32-bit nvcc makes faster GPU code than 64-bit variant In CUDA version 2.1

I’ve noticed that the 32-bit toolkit generates slightly more optimal code than its bigger 64-bit brother. Mainly, the shared memory footprint is smaller. Sometimes, the register usage is smaller by one or two registers, in which case, the increased occupancy brings inimaginable performance gains (anywhere between 10 and 15%).

On one particular kernel, the two compilers produce the following outputs (taken from the .cubin file):

32-bit:

lmem = 12

smem = 2096

reg = 20

bar = 1

64-bit:

lmem = 12

smem = 2112

reg = 21

bar = 1

That’s 16 extra bytes of shared memory, and one extra register for doing the exact same thing…

I’ve posted below the kernel that produces these results.

After an intense struggle to compare the ptx files from the two different versions, I found that (correct me if I’m wrong) in the 64-bit code, pointers to device mempry are treated as 64-bit long, which would explain the larger shared memory usage, and maybe the higher register abuse. Of course, that is complete utter bulls*it, considering that the G80, G84, G86, G92, G200, and all the others that I’ve missed use a 32-bit memory space.

Here’s the kernel (the template parameter, LineSteps, is <16>):

[codebox]

// This union allows a kernel to use the same shared memory for three different arrays

// This is possible because the kernel will only use one array at a time

union kernelData

{

// The order of this array is specifically reversed in order [y][x] in order to produce less indexing

// overhead when being read from [y][0] to [y][BLOCK_X_MT - 1]

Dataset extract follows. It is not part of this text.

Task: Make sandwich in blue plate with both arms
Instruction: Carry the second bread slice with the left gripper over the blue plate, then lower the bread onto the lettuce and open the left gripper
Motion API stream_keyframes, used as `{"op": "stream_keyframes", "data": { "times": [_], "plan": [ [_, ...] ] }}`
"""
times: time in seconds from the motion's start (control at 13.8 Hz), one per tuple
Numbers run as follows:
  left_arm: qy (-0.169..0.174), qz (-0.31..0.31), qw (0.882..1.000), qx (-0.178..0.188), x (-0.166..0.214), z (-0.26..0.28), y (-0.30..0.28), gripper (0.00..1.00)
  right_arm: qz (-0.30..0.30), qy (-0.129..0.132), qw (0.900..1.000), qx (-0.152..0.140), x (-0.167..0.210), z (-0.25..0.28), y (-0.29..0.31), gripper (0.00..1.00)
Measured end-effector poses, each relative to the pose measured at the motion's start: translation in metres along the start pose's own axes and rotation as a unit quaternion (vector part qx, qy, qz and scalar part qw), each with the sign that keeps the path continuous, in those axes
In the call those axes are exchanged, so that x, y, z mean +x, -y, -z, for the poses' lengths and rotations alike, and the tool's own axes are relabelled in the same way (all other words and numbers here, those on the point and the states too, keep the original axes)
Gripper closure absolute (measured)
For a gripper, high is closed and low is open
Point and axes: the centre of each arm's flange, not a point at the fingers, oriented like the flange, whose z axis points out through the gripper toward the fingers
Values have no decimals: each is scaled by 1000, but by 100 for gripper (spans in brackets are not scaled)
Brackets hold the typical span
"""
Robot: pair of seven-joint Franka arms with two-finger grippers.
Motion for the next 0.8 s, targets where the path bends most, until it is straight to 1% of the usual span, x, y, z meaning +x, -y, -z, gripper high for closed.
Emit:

pointCharge<float> charge[BLOCK_Y_MT][BLOCK_X_MT];

// A shared array of accumulators is also needed for the final summation step

Vector3<float> smTemp[BLOCK_X_MT][BLOCK_Y_MT];

// A shared array of points allows the starting point to be read and computed once per column (ty==0)

Vector3<float> smPoint[BLOCK_X_MT];

};

template

global void CalcField_MTkernel(float2* xyInterleaved, float* z, pointCharge *Charges,

							unsigned int n, unsigned int p, unsigned int fieldIndex, float resolution)

{

unsigned int tx = threadIdx.x;

unsigned int ty = threadIdx.y;

unsigned int ti = blockDim.x * blockIdx.x + tx;

// Using a unoin between all needed data tyoes allows massive smem economy

__shared__ kernelData kData;

// previous point ,used to calculate current point, and cumulative field vector

Vector3<float> point, temp;

float2 ptXY;

if(!ty)

{

	// Load starting point

	// The field vectors are arranged as structure of arrays in order to enable coalesced reads

	// The x and y coordinates are interleaved in one array, producing coalesced 64-byte reads,

	// and the z coordinates are placed in a separate array, producing coalesced 32-byte reads

	ptXY = xyInterleaved[n * (fieldIndex - 1) + ti];

	// Once the xy coordinates are read, place them in the appriopriate variable

	point.x = ptXY.x;

	point.y = ptXY.y;

	// Now read the z coordinate

	point.z = z[n * (fieldIndex - 1) + ti];

	// Place the point in shared memory for other threads to access

	kData.smPoint[tx] = point;

}



for(unsigned int bigStep = 0; bigStep < LineSteps; bigStep ++)

{

	// Number of iterations of main loop

	// Recalculating the number of steps here, allows a while loop to be used rather than a for loop

	// This reduces the register usage by one register, allowing a higher warp occupancy

	unsigned int steps = (p + BLOCK_DIM_MT - 1) / BLOCK_DIM_MT;

	// Reset the cummulative field vector

	temp.x = temp.y = temp.z = 0;

	// All starting points need to be loaded to smem, othwerwise, threads may read back wrong pint

	__syncthreads();

	// load the starting point

	point = kData.smPoint[tx];

	// equivalent to for (int i = 0; i < steps, i++) where steps is used as i

	do{

		// It is important to decrement steps independently, and outside the while condition for the register gain to happen

		steps--;

		// Load point charges from global memory

		// The unused charges must be padded until the next multiple of BLOCK_X

		kData.charge[ty][tx] = Charges[steps * BLOCK_DIM_MT + ty * BLOCK_X_MT + tx];

		// Wait for all loads to complete

		__syncthreads();

		// Unrolling the following loop completely saves one register compared to when doing a partial unroll

		// While performance-wise there is no benefit in a complete unroll, the saved register will enable

		// a higher warp occupancy

		#pragma unroll

		for(unsigned int i = 0; i < BLOCK_X_MT; i++)

		{

			temp += electroPartField(kData.charge[ty][i], point);	// ElectroPartFieldFLOP + 3 FLOPs

		}

		__syncthreads();

	}while(steps);

	// Now that each partial field vector is computed, it can be written to global memory

	kData.smTemp[tx][ty] = temp;

	// Before summing up all partials, the loads must complete

	__syncthreads();

	// The next section is for summing the vectors and writing the result

	// This is to be done by threads with a y index of 0

	if(!ty)

	{

		// The first sum is already in registers, so it is only necesary to sum the remaining components

		#pragma unroll

		for(unsigned int i = 1; i < BLOCK_Y_MT; i++)

		{

			temp += kData.smTemp[tx][i];

		}

		// Finally, add the unit vector of the field divided by the resolution to the previous point to get the next point

		point += vec3SetInvLen(temp, resolution);// 13 FLOPs (10 set len + 3 add)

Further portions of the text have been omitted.